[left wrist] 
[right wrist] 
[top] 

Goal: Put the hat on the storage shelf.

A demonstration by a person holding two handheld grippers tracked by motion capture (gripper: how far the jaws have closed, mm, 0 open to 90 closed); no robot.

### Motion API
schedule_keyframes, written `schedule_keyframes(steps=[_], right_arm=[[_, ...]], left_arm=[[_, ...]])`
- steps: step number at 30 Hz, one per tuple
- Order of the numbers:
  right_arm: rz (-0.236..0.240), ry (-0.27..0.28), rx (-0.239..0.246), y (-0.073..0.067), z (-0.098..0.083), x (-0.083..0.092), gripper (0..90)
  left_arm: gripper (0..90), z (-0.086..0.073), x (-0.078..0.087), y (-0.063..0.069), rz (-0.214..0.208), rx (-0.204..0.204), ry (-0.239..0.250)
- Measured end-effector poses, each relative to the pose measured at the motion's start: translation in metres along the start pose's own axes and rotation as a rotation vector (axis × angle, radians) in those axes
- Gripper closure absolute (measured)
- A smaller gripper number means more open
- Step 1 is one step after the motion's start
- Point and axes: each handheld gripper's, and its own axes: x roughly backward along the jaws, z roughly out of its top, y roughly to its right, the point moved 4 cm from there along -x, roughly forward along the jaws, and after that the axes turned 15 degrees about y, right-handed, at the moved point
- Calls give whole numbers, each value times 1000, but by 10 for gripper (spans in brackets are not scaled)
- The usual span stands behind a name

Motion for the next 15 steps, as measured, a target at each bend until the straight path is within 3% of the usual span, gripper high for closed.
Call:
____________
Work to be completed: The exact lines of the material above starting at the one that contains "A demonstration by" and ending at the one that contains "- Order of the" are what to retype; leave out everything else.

Solution:
A demonstration by a person holding two handheld grippers tracked by motion capture (gripper: how far the jaws have closed, mm, 0 open to 90 closed); no robot.

### Motion API
schedule_keyframes, written `schedule_keyframes(steps=[_], right_arm=[[_, ...]], left_arm=[[_, ...]])`
- steps: step number at 30 Hz, one per tuple
- Order of the numbers:

No further output is required, since the answer is complete.